DESCRIPTION OF SYMBOLS 1 X-ray source 2 Slit 3 1st crystal 4 Sample (2nd crystal, to-be-tested crystal) 5 Film 6 Scanning stage 7 Scintillation counter 8 Sample rotary stage 11 X-ray source 12 1st crystal 13 2nd crystal 14 Curved 1st Crystal 15 Central portion where X-ray diffraction occurs 16 Right side portion where Bragg conditions are not satisfied and X-ray diffraction does not occur 17 Left side portion where X-ray diffraction does not occur and Bragg conditions are not satisfied

Claims (10)

[Claims] 1. In the evaluation of a single crystal using the X-ray two-crystal method, the crystallinity of the entire sample is evaluated by topography, and the crystallinity which is observed in the topograph such as a crystal defect is crossed and crystallized. The crystallinity of a single crystal characterized by performing a one-dimensional measurement of a rocking curve on a line that includes a portion with uniform crystallinity and quantitatively evaluating the difference between the portion with uniform crystallinity and the specific portion. Evaluation method. 2. When performing topography by using the X-ray two-crystal method, the sample is rotated according to the warpage of the sample crystal as the sample and the first crystal are scanned, and the incident angle of the X-ray with respect to the sample is changed. The method for evaluating crystallinity of a single crystal according to claim 1, wherein the topography is adjusted so that the angle of the X-ray with respect to a predetermined diffraction surface is constant. 3. When performing a one-dimensional mapping measurement of a rocking curve on a line that crosses a peculiar part of a crystal such as a crystal defect observed in a topograph and includes a part having a uniform crystallinity, X for rocking curve measurement is measured. The method for evaluating the crystallinity of a single crystal according to claim 1 or 2, wherein the irradiation region of the line is determined based on the size of the peculiar portion observed by the topography. 4. When performing a one-dimensional mapping measurement of a rocking curve on a line that crosses a peculiar part of a crystal such as a crystal defect observed by a topography and includes a part with uniform crystallinity, mapping in the vicinity of the peculiar part is performed. The crystallinity evaluation method for a single crystal according to any one of claims 1 to 3, wherein the interval between the measurement points of the measurement is set to be equal to or less than the length of the X-ray irradiation range. 5. When the rocking curve measurement is performed on a straight line that crosses the singular line and includes a portion with uniform crystallinity, when the crystalline discontinuity observed on the topography is divided by a line, the singular line 5. The difference is quantitatively evaluated by measuring the vicinity of the two areas partitioned by the line so as not to include a singular line.

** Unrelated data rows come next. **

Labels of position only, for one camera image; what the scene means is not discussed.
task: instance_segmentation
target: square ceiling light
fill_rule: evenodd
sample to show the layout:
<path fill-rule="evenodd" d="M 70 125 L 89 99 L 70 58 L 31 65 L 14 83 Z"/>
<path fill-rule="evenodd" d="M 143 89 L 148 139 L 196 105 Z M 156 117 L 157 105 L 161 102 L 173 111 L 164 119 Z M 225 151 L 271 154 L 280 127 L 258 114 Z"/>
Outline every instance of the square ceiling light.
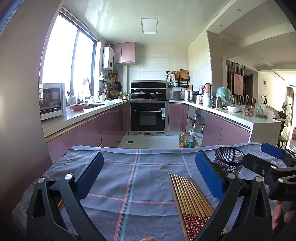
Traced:
<path fill-rule="evenodd" d="M 158 18 L 141 18 L 142 31 L 144 34 L 157 33 Z"/>

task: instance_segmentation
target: plaid tablecloth
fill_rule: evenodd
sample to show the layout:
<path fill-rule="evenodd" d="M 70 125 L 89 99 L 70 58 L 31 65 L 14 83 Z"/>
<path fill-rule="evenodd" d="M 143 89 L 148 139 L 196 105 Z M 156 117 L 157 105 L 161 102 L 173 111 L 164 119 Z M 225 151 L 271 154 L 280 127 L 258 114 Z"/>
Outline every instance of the plaid tablecloth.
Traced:
<path fill-rule="evenodd" d="M 260 144 L 232 145 L 245 154 L 252 153 L 278 166 L 284 164 L 260 150 Z M 104 167 L 88 196 L 81 200 L 86 213 L 108 241 L 137 241 L 154 236 L 156 241 L 184 240 L 175 205 L 168 170 L 188 177 L 190 175 L 209 203 L 215 208 L 218 199 L 213 198 L 195 165 L 195 154 L 204 150 L 210 160 L 215 159 L 217 146 L 188 149 L 117 149 L 74 146 L 43 176 L 47 180 L 62 178 L 84 164 L 94 151 L 101 151 Z M 242 167 L 240 178 L 252 180 L 256 175 Z M 25 234 L 26 220 L 35 182 L 25 191 L 22 200 L 13 210 L 15 224 Z M 237 201 L 226 228 L 231 229 L 242 199 Z M 271 209 L 275 207 L 270 201 Z M 65 208 L 61 207 L 68 229 L 76 233 Z"/>

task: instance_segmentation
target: bundle of chopsticks
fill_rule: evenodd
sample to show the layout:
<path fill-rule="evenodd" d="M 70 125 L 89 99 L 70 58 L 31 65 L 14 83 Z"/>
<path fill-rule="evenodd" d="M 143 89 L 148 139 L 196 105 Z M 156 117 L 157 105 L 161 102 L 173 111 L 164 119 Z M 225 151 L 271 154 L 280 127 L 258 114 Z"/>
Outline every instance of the bundle of chopsticks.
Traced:
<path fill-rule="evenodd" d="M 192 241 L 212 215 L 213 208 L 191 177 L 188 180 L 186 177 L 168 173 L 184 237 L 186 241 Z"/>

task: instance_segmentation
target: cutting board
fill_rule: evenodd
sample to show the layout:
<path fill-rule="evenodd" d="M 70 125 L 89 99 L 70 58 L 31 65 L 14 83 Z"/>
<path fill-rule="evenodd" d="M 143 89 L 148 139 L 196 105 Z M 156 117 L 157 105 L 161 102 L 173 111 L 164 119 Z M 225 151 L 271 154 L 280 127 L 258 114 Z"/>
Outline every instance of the cutting board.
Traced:
<path fill-rule="evenodd" d="M 181 79 L 188 79 L 188 70 L 180 69 L 180 78 Z"/>

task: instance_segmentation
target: wire mesh basket
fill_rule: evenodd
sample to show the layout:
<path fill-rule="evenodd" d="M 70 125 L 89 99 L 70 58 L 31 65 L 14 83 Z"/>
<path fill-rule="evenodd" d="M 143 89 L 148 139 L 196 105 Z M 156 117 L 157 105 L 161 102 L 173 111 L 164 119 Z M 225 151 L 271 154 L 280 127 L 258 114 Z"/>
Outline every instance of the wire mesh basket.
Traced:
<path fill-rule="evenodd" d="M 244 153 L 233 147 L 219 147 L 215 151 L 215 163 L 218 163 L 226 173 L 238 176 L 242 168 Z"/>

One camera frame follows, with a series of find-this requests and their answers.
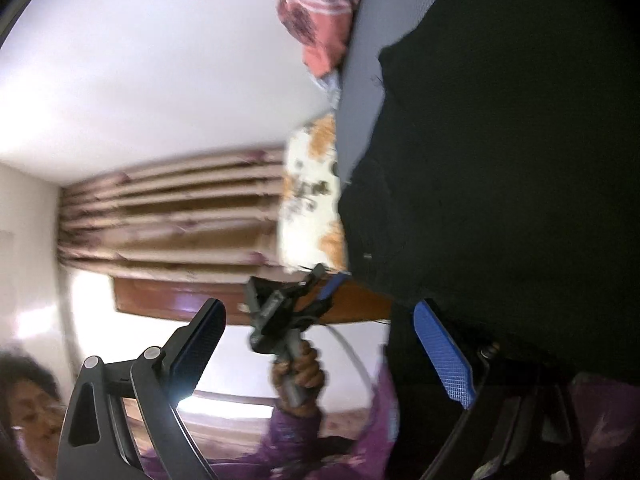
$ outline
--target gray surface
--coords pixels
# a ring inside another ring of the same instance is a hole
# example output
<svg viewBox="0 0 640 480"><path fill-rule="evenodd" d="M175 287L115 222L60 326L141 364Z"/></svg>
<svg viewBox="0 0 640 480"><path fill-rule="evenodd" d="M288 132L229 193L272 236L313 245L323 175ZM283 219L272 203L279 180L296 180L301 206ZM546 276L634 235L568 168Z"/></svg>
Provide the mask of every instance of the gray surface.
<svg viewBox="0 0 640 480"><path fill-rule="evenodd" d="M369 145L384 89L378 54L413 30L435 0L361 0L336 112L338 170L344 184Z"/></svg>

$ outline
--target person
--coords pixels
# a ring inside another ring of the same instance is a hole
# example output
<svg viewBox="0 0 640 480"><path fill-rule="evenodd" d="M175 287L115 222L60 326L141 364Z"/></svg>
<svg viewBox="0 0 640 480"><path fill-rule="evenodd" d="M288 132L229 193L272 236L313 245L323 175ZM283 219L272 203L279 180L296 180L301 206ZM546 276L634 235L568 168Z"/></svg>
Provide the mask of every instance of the person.
<svg viewBox="0 0 640 480"><path fill-rule="evenodd" d="M53 374L28 355L0 351L0 425L39 478L55 478L64 415Z"/></svg>
<svg viewBox="0 0 640 480"><path fill-rule="evenodd" d="M313 391L310 399L298 408L289 405L282 387L291 367L296 384ZM386 362L378 373L365 429L356 441L341 450L332 449L319 438L322 412L317 400L325 377L318 351L307 341L302 342L302 355L293 363L274 364L271 382L279 398L267 433L253 454L233 460L209 460L216 476L220 480L383 480L399 423L396 394ZM154 480L168 478L155 454L142 456L141 460L148 476Z"/></svg>

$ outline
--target hand
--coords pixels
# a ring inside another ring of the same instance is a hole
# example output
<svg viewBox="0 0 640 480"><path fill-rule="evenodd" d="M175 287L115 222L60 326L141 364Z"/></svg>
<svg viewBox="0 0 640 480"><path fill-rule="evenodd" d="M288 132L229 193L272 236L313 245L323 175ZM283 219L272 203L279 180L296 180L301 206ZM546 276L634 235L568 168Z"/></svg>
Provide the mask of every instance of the hand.
<svg viewBox="0 0 640 480"><path fill-rule="evenodd" d="M311 417L318 412L318 395L326 383L326 375L318 362L318 351L308 341L302 341L298 359L293 364L288 362L274 363L271 368L271 383L280 396L280 409L295 416ZM282 383L284 377L293 369L295 382L298 386L309 388L310 397L307 402L298 408L292 408L287 400Z"/></svg>

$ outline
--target bright window light
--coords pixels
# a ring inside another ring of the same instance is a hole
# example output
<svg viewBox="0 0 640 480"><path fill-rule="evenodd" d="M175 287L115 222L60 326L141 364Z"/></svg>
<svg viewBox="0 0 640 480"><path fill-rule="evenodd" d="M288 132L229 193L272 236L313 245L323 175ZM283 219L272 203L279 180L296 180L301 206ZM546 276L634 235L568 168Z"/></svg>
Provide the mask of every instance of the bright window light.
<svg viewBox="0 0 640 480"><path fill-rule="evenodd" d="M46 306L21 312L16 318L15 336L27 339L48 332L56 319L56 308Z"/></svg>
<svg viewBox="0 0 640 480"><path fill-rule="evenodd" d="M188 413L219 416L221 418L270 418L272 406L245 404L228 400L213 400L205 397L187 397L178 403L178 409Z"/></svg>

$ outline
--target textured blue pad
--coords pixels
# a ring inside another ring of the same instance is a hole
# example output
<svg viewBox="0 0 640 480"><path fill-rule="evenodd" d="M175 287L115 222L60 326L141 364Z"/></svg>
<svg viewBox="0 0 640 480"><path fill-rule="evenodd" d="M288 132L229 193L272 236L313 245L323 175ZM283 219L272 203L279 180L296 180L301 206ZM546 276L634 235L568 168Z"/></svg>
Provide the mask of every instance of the textured blue pad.
<svg viewBox="0 0 640 480"><path fill-rule="evenodd" d="M425 301L415 306L414 330L449 397L468 410L476 399L471 365Z"/></svg>

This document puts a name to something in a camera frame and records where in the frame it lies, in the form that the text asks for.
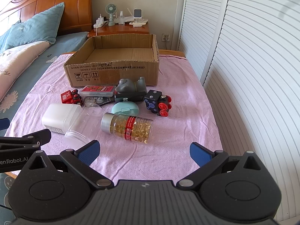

The method for evaluating crystallinity of a single crystal according to any one of 1. 6. A peculiar portion such as a crystal defect is exposed by superimposing and exposing a topograph for recording a part of a sample crystal and a topograph for recording an entire image of a sample by controlling an X-ray irradiation position. The method for evaluating crystallinity of a single crystal according to claim 1, wherein the method for evaluating single crystallinity is performed with high accuracy. 7. An apparatus for evaluating crystallinity of a single crystal, characterized in that the topography of a single crystal and the rocking curve measurement, which are carried out by using the X-ray two-crystal method, are carried out in the same apparatus with the same crystal arrangement. 8. The crystallinity evaluation apparatus for a single crystal according to claim 7, wherein the topographic recording medium is an X-ray film, a nuclear dry plate or an imaging plate. 9. The silicon or germanium having a plane orientation (100) is used as the first crystal.
Alternatively, the single crystal crystallinity evaluation device according to item 8. 10. The single crystal crystallinity evaluation apparatus according to claim 7, wherein a (400) plane is used as a diffraction plane of the first crystal.